L'épreuve de cette guerre qui, en voulant écraser les âmes libres, n'a réussi qu'à leur faire sentir davantage le besoin de se chercher et de s'unir, m'a mis en rapports étroits avec les jeunes gens de tous les pays—d'Europe et d'Amérique—voire même d'Orient et d'Extrême-Orient.
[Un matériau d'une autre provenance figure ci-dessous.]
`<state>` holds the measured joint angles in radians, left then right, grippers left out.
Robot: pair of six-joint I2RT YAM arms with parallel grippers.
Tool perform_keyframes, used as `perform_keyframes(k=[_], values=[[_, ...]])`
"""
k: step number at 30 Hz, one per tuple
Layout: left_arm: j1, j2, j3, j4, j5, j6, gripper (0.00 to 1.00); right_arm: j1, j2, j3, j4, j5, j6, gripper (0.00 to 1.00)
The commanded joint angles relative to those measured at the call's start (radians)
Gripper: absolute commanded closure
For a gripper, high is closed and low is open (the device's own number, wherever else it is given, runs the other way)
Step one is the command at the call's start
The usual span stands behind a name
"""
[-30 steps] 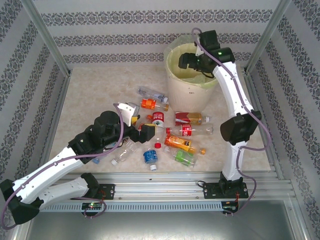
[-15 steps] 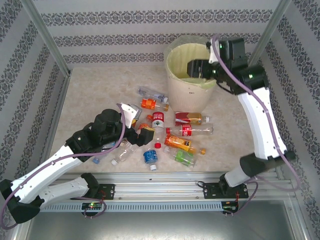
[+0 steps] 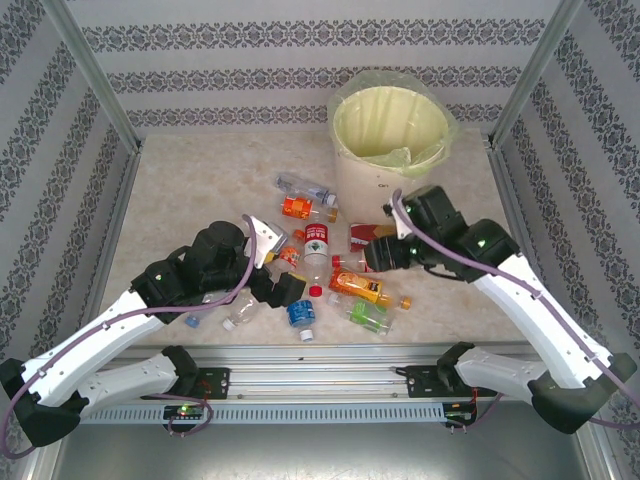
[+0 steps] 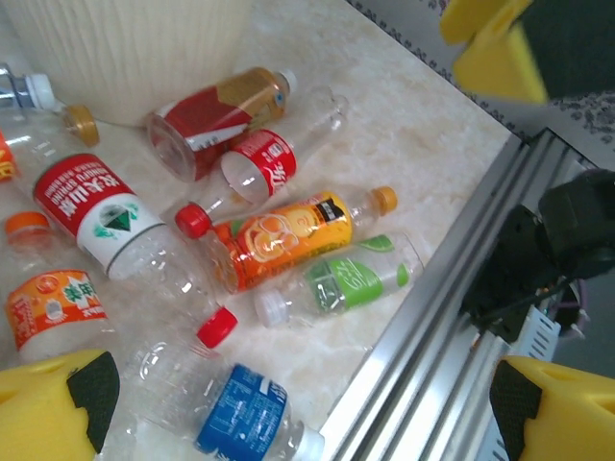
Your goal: Put the plastic bottles in the bin
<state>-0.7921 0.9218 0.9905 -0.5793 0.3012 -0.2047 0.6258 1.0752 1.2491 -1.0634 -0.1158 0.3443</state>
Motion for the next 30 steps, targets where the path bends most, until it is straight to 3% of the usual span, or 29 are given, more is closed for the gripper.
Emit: perform_keyframes(k=[1,11,30], values=[[-0.01,-0.029,-0.01,-0.047,0.08,0.018,0.0,0.052,-0.042,-0.11,0.02,0.021,0.084,0.29],[-0.01,-0.037,-0.029,-0.062,0.07,0.006,0.0,0.137,-0.056,-0.352,0.15,0.061,0.163,0.26],[-0.01,-0.041,-0.072,-0.01,0.059,-0.035,0.0,0.217,0.129,-0.438,0.218,0.143,0.144,0.22]])
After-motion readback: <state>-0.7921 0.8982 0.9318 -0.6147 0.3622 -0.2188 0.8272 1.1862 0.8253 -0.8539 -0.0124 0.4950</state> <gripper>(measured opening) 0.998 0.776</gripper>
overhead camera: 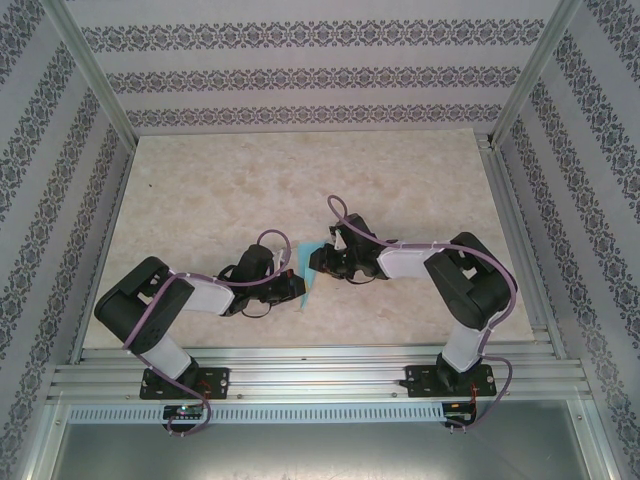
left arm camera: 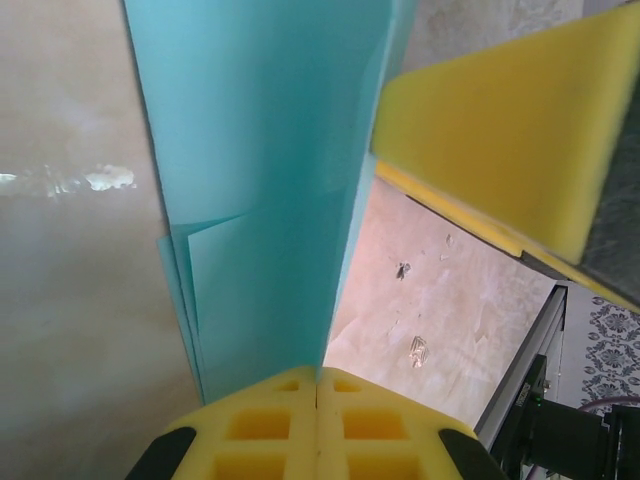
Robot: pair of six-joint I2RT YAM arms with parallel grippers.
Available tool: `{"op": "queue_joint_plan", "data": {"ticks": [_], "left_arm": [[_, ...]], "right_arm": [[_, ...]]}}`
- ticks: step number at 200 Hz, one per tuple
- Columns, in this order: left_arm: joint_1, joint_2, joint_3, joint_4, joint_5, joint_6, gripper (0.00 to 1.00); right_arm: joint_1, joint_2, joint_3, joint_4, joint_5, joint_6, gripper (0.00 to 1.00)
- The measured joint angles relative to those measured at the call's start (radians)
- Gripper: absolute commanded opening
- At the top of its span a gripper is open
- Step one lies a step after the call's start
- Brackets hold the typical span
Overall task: Fold a paper plane with a square sheet of paper (fold left side to right side)
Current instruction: Fold the wing for the fifth time at the center of the table.
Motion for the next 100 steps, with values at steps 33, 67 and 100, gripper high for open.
{"op": "queue_joint_plan", "data": {"ticks": [33, 67, 100], "left_arm": [[0.0, 0.003, 0.0, 0.001, 0.0, 0.0, 0.09], [0.0, 0.002, 0.0, -0.001, 0.0, 0.001, 0.18], [0.001, -0.032, 0.005, -0.054, -0.001, 0.021, 0.3]], "right_arm": [[0.0, 0.012, 0.0, 0.0, 0.0, 0.0, 0.33], [0.0, 0.023, 0.005, 0.0, 0.0, 0.0, 0.33], [0.0, 0.027, 0.011, 0.0, 0.0, 0.0, 0.33]]}}
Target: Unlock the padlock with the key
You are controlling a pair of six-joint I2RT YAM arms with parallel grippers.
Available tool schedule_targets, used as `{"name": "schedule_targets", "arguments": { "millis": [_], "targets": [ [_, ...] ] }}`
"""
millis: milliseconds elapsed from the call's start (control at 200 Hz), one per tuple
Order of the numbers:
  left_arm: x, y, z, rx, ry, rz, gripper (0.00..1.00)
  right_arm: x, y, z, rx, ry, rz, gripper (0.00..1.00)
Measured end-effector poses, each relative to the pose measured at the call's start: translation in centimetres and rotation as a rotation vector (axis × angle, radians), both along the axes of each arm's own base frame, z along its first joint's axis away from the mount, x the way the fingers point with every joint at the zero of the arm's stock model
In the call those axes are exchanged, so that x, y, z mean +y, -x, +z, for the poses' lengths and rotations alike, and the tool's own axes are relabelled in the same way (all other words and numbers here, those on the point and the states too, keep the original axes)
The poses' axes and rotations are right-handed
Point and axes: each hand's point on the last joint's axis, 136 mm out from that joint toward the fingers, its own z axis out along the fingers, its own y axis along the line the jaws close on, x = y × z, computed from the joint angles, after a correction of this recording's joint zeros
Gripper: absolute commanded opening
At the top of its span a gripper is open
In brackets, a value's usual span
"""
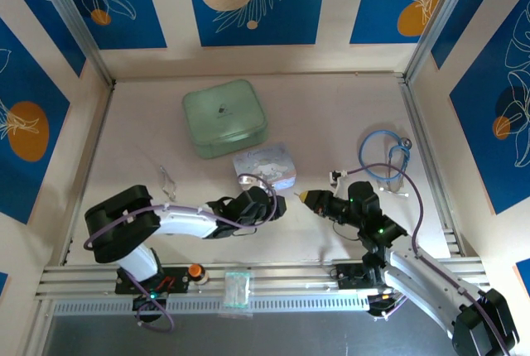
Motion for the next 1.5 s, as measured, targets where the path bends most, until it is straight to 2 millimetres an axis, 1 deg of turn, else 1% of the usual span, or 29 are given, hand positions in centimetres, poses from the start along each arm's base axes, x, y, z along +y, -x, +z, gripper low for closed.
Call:
{"name": "schedule_targets", "arguments": {
  "millis": [115,325,420,480,635,745,926,1006,1086,1166,1351,1501],
  "targets": [
    [0.1,-0.5,0.0,-0.017,-0.003,0.025,0.60,-0.1,0.1,-0.1,0.004,-0.003,-0.003,0.00],
    [-0.1,-0.8,-1.5,0.008,-0.002,0.057,0.57,-0.1,0.1,-0.4,0.009,0.000,-0.004,0.00],
    [-0.2,-1.0,-1.8,0.013,0.011,0.070,0.51,-0.2,0.2,-0.7,0.016,0.002,-0.005,0.00],
    [-0.4,-1.1,-1.8,0.018,0.029,0.078,0.46,-0.2,0.3,-1.0,0.026,0.003,-0.007,0.00],
    [-0.9,-1.3,-2.0,0.027,0.058,0.092,0.43,-0.3,0.4,-1.3,0.035,0.004,-0.009,0.00],
    [-0.9,-1.4,-2.2,0.028,0.056,0.101,0.35,-0.4,0.5,-1.7,0.048,0.005,-0.012,0.00],
    [-1.1,-1.6,-2.5,0.036,0.041,0.112,0.29,-0.4,0.6,-2.3,0.066,0.001,-0.018,0.00],
    [-1.2,-1.7,-2.6,0.041,0.031,0.116,0.24,-0.5,0.7,-2.4,0.075,-0.002,-0.021,0.00],
    [-1.3,-1.8,-2.8,0.046,0.026,0.121,0.23,-0.5,0.6,-2.5,0.078,-0.007,-0.024,0.00],
    [-1.4,-1.8,-2.7,0.055,0.037,0.130,0.16,-0.4,0.6,-2.6,0.086,-0.011,-0.028,0.00],
    [-1.4,-1.8,-2.5,0.071,0.057,0.148,0.15,-0.4,0.3,-3.6,0.161,-0.020,-0.064,0.00],
    [-0.5,-1.4,-2.1,0.105,0.100,0.191,0.14,-0.3,0.4,-5.0,0.263,-0.069,-0.119,0.00]
  ]
}}
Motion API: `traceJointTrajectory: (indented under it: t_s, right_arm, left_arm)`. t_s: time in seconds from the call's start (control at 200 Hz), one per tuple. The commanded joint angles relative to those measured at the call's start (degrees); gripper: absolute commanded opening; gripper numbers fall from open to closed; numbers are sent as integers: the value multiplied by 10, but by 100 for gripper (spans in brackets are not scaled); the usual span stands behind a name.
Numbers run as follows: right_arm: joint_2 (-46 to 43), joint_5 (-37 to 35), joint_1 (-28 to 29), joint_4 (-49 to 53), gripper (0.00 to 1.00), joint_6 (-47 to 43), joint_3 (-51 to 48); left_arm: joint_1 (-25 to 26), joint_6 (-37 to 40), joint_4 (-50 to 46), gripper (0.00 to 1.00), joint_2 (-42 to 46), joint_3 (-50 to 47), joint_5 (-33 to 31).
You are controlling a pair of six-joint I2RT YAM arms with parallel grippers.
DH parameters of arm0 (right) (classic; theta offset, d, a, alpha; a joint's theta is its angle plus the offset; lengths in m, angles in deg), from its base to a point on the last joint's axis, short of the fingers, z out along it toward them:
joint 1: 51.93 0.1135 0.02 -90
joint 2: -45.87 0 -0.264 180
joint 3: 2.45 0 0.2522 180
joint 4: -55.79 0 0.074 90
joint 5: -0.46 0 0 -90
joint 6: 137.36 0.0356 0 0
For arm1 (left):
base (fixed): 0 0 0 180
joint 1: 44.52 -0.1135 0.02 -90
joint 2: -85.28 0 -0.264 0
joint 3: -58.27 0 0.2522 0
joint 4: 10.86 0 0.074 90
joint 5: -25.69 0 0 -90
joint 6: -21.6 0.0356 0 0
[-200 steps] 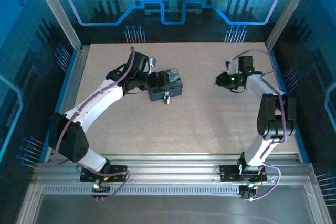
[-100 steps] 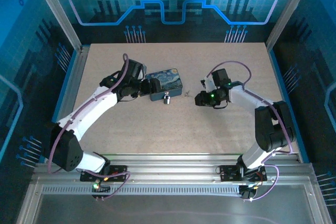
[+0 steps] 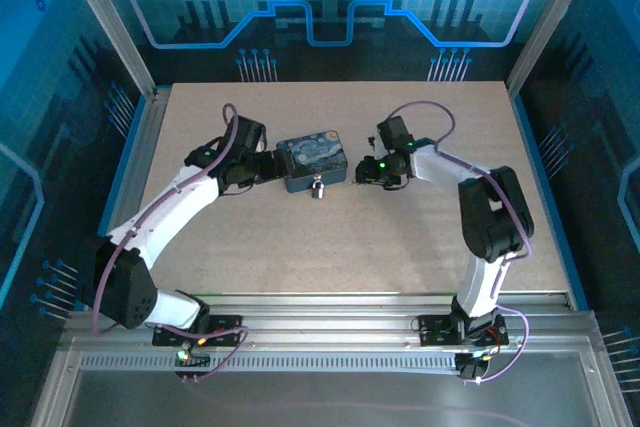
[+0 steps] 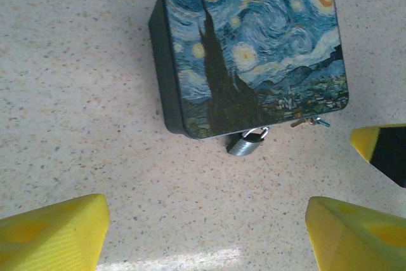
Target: Unlock the padlock with the key
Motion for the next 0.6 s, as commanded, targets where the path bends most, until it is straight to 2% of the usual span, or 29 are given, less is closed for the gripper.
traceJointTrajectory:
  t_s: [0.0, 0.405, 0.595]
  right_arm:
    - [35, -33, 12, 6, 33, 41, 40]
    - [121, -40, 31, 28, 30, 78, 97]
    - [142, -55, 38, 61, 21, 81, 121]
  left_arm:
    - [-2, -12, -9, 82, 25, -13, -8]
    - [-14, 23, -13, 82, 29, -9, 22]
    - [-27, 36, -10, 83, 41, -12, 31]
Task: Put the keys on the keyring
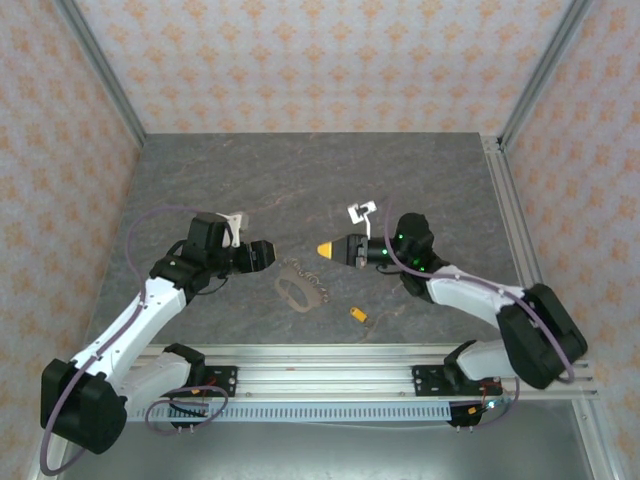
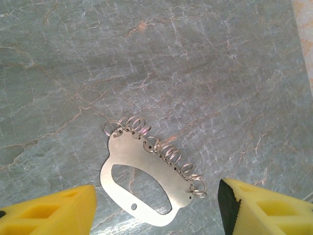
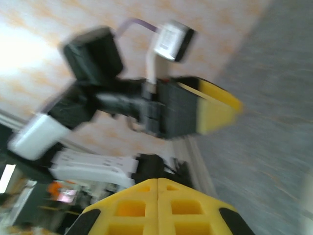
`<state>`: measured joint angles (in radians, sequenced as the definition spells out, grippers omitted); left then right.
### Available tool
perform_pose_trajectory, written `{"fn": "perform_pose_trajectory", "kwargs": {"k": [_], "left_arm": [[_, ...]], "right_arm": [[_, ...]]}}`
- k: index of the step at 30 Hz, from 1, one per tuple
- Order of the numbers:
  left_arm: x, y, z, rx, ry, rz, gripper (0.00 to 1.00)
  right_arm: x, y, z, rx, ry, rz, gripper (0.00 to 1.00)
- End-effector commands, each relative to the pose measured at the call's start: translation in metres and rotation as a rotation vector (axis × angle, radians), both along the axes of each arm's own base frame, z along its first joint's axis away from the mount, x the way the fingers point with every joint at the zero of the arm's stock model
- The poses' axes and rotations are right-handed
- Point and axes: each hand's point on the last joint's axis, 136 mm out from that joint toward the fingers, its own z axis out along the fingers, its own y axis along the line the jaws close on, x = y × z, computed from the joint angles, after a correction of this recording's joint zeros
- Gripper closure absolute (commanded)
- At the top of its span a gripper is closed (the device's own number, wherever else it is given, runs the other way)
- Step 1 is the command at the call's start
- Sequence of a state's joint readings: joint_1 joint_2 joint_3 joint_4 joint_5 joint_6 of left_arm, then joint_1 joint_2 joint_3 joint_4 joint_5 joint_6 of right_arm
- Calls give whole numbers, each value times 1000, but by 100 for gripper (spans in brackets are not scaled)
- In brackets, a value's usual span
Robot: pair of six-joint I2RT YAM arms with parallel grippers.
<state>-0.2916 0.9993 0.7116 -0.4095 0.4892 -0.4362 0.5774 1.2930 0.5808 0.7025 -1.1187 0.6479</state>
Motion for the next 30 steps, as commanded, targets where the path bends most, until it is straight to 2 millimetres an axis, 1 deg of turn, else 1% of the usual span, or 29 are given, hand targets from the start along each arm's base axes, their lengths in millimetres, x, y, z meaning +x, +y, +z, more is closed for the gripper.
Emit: {"fn": "perform_pose_trajectory", "kwargs": {"k": [1,2,4,6,9,11,12,14,16,21,26,30], "left_arm": [[3,5,13,16,-41,4,31],[4,5,12,16,-40,5,31],[5,4,11,13,-35,6,30],[6,3,10,10,-30,6,30],[7,3,12,5,-32,8,29],[7,3,12,7,-33,9,29],[6,3,11,8,-32,10,29],[6,4,9,11,-30,10,29],[6,4,6,12,-23,11,28],[5,5,5,16,-18,13,28],[4,6,4,17,-19,16,28],[4,6,3,18,-17,15,28]], "right_arm": [[-7,-26,-53,-305,-187,-76,85],[-7,-30,-59,-344,-200,-86,81],[-5,-36,-77,-423,-196,-105,69],[-6,-33,-92,-486,-199,-102,58],[-14,-28,-129,-611,-188,-65,53],[-19,-29,-150,-677,-201,-53,51],[-18,-31,-158,-703,-212,-64,50],[-17,-32,-166,-712,-231,-71,50],[-19,-28,-173,-726,-254,-46,50],[-24,-21,-190,-794,-286,33,56],[-19,-21,-196,-837,-325,49,57],[-17,-18,-194,-840,-359,62,58]]}}
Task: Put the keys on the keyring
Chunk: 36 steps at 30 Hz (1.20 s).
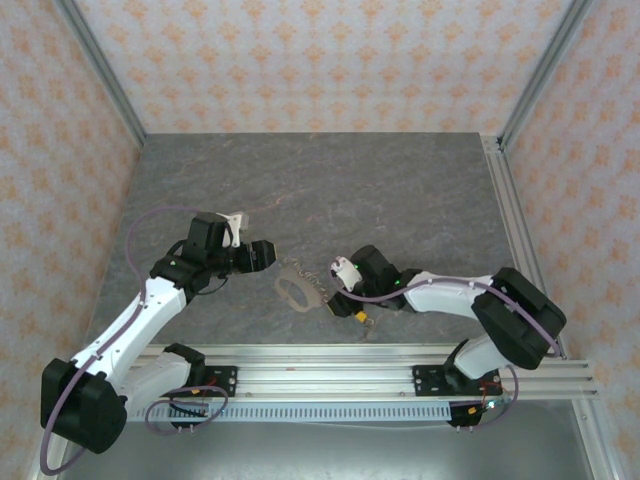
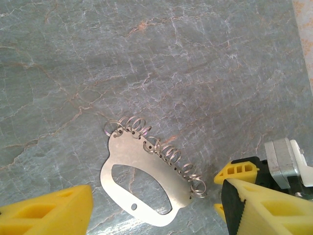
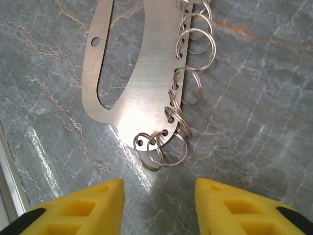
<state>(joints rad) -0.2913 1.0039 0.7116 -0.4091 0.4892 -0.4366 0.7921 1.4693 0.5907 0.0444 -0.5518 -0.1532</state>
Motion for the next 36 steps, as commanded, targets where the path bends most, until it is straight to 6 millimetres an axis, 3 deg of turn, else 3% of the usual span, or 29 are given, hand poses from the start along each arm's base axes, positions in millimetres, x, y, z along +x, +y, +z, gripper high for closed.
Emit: {"fn": "perform_pose_trajectory", "kwargs": {"k": [1,7,19,24,33,36], "left_arm": [[5,6,4,17,-19,16,28],[4,7,3,18,-10,17,28],[3,8,-4,8,13,27,29],[4,8,-4,0,16,28,29],[4,9,-4,-8,20,32,29],[4,9,-4,-10,20,34,29]], "right_arm": [[5,5,2,-29,-61,44,58],[1,10,-3,-59,-69,94,65],[-5,23,-7,-63,-73,142,66],[-4,23,-10,-68,-73,148,80],[-2,25,-8,-69,-85,148,88],[-1,25,-9,-77,-88,149,95]]}}
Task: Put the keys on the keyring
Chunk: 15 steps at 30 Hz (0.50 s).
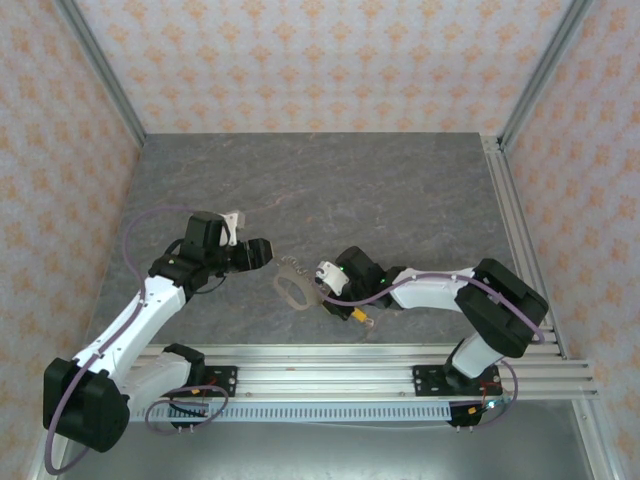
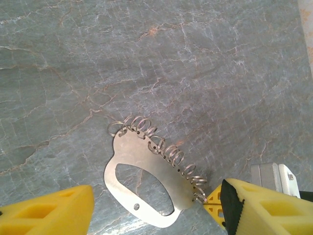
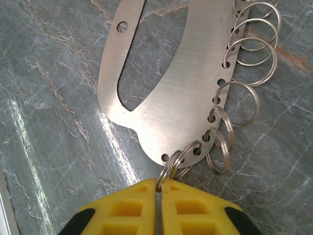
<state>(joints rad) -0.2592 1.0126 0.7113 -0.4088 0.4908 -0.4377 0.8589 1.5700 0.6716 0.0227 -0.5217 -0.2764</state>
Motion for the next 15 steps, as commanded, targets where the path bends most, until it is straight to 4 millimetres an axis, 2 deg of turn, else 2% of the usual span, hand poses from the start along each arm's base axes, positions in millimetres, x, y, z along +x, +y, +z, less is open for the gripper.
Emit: {"fn": "perform_pose_trajectory", "kwargs": {"k": [1,9,15], "left_arm": [[0,1,-1,-12,10,3,29],[0,1,-1,-8,10,1,30],[-4,-1,6,2,-8,-23,34]], "right_arm": [[3,2,1,-17,-20,9,98],[3,2,11,2,-35,14,100],[-1,3,46,44,-67,37,100]]}}
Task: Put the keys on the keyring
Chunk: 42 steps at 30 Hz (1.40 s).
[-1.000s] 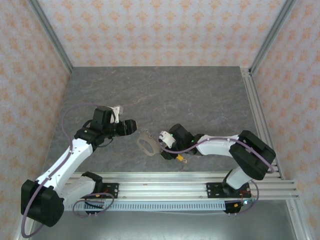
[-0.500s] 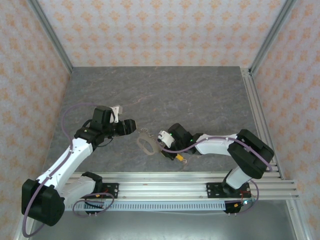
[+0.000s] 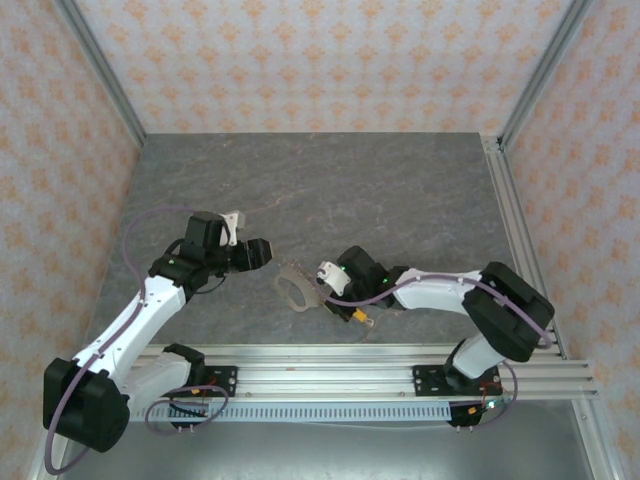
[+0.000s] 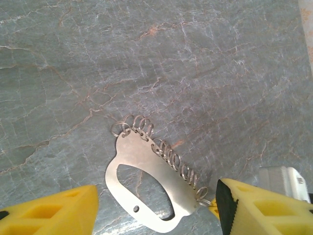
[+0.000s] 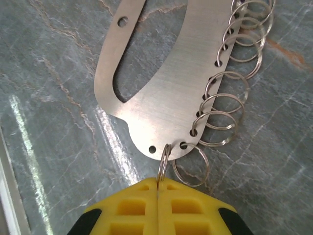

Chez tous, j'ai retrouvé la même communion de souffrances et d'espoirs, les mêmes aspirations, les mêmes révoltes, la même volonté de briser avec un passé qui a fait ses preuves de malfaisance et d'imbécillité, la même ambition sacrée de reconstruire la société humaine sur des assises nouvelles, plus vastes et plus profondes que l'édifice branlant de ce vieux monde de rapine et de fanatisme, de ces nationalités féroces, incendiées par la guerre, pareilles à d'orgueilleux «gratte-ciel», à la carcasse noircie.

Juin 1917.

(Revue: Demain, Genève, juillet 1917.)

XV
Le Feu

par Henri BARBUSSE[34]

Voici un miroir implacable de la guerre. Elle s'y est reflétée, seize mois, au jour le jour. Miroir de deux yeux clairs, fins, précis, intrépides, français. L'auteur, Henri Barbusse, a dédié son livre: «A la mémoire des camarades tombés à côté de moi, à Crouy et sur la cote 119», décembre 1915; et ce livre: Le Feu (Journal d'une escouade) a reçu, à Paris, la consécration du prix Goncourt.

Par quel miracle une telle parole de vérité a-t-elle pu se faire entendre intégralement, en une époque où tant de paroles libres, infiniment moins libres, sont comprimées? Je n'essaie point de l'expliquer, mais j'en profite: car la voix de ce témoin fait rentrer dans l'ombre tous les mensonges intéressés qui, depuis trois ans, prétendent idéaliser le charnier européen.